Lynch, true to his nature, takes the conversation in some interesting directions. Frequently discussed is the haphazard way in which all of his works come together, and the manner in which Lynch discusses these methods is as curiously vague as the methods themselves. Even his most basic ideas for films, paintings, and other pieces seem to randomly appear to him; during a conversation about his early film “The Grandmother,” he proposes a theory that “explains” this phenomenon: “Somewhere there’s all the ideas, and they’re sitting there and once in awhile one will bob up and the idea is made known suddenly. Something is seen and known and felt all at once, and along with it comes a burst of enthusiasm and you fall in love with it.” These “ideas” are fragments– simple images, sounds, and concepts– building blocks. The final product– fully-formed plot, developed filming techniques, etc.– only comes with time. The “go with the flow” mentality which prevails in Lynch’s filmmaking emerges most prominently in his account of the process by which “Blue Velvet” came about: “I started getting these ideas for it in 1973, but they were just fragments of interesting things. Some fell away, others stayed and began to join up […] when they came, it was obvious, but they weren’t there for a while.” This is the idea which comes through perhaps most strongly in “Lynch on Lynch”: the director’s strange and somewhat contradictory lack of a want for control. Everything is created based off of feeling, and nothing is explicitly “wrong” or “right”– it simply either fits or does not.
Lynch never explains how all of his pieces magically come together. Due to this, the interview, at times, feels unfinished. He never analyzes his visions– only describes them. He never tells you his secrets– only alludes to them. Perhaps Lynch himself doesn’t realize what they are; this, of course, is only speculation– but some speculation seems to be necessary as one reads this book. Not everything is spelled out, and, to some extent, it seems we are supposed to believe that all of his dreamlike fragments fall together randomly, perfectly, creating a work that may not always be critically acclaimed or overly popular, but is invariably, singularly Lynch.

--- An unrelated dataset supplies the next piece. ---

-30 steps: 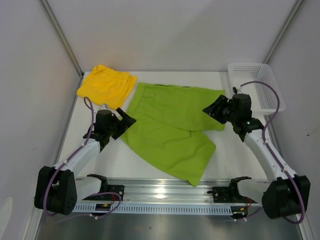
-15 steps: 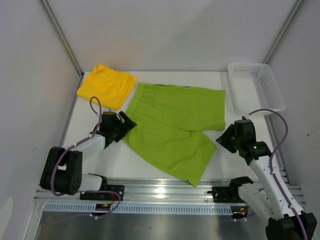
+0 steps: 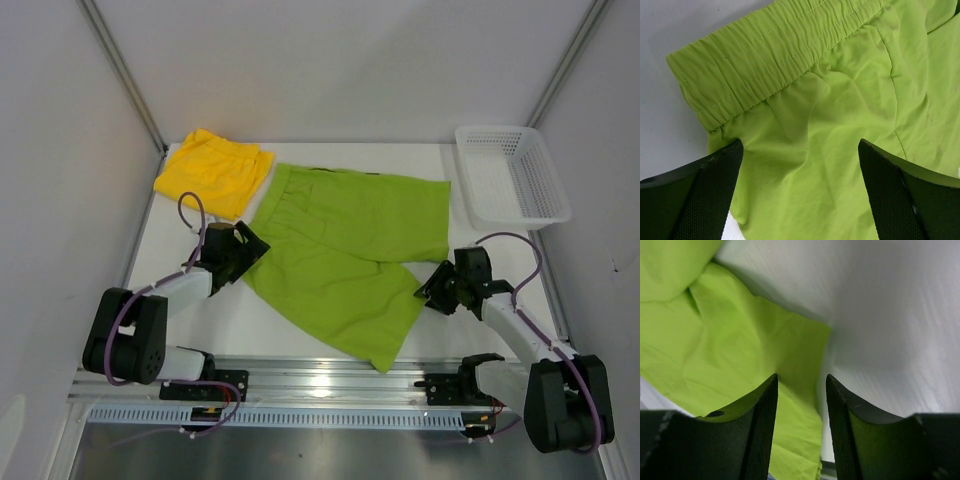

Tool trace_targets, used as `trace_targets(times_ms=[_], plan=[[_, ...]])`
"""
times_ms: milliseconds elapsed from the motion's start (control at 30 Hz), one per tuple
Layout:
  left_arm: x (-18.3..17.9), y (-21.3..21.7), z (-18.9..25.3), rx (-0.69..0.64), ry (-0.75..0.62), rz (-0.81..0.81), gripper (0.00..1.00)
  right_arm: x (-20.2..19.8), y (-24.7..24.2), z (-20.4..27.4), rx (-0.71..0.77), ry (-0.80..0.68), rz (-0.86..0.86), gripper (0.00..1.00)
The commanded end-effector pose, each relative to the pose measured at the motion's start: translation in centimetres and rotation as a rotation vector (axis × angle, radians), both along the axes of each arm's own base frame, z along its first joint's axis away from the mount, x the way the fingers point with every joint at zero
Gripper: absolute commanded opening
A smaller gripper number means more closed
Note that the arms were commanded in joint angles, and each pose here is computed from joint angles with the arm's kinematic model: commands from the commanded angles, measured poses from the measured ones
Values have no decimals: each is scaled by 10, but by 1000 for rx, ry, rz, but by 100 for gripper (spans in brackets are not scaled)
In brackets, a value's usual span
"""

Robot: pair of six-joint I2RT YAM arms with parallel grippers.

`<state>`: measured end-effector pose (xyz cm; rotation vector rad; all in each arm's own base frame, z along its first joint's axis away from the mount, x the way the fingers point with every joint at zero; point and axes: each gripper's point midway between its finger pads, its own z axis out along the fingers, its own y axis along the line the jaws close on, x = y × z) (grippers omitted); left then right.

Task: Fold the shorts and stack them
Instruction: Fold the shorts

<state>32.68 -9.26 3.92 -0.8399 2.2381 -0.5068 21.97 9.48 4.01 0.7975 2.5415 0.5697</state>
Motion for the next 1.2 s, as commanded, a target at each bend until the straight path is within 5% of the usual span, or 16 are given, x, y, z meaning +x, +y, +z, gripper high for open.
trace_targets(times_ms=[0, 233, 700, 1167], plan=[[0, 9, 3, 46, -2, 31, 99, 27, 11, 11, 73, -104, 8, 46], [1, 12, 10, 63, -17, 32, 99, 47, 1, 8, 67, -156, -51, 38], [-2, 16, 9, 88, 3, 37, 99, 100, -37, 8, 31, -284, -124, 2], [3, 19, 19, 106, -12, 43, 99, 128, -52, 54, -37, -441, -153, 6]])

Lynch’s unique, impressionistic way of filmmaking, as well as the resulting films, reflect his personality: difficult– sometimes apparently impossible– to explain, yet understandable on an emotional level. What makes “Lynch on Lynch” so compelling is its difference from a straightforward biography; Lynch takes us directly into his mind– his process, his thoughts, his dreams– allowing us to hear it straight from the source. Rodley never takes the spotlight off of Lynch, whose unconventional metaphors and abstract descriptions highlight the methods and madness he describes. The book is imbued with such intimacy that, upon finishing the last page, the reader feels gifted with as deep an understanding of Lynch as the director has of himself– which is, admittedly, sometimes slightly hazy, yet in the end is thorough and interesting enough to be satisfying.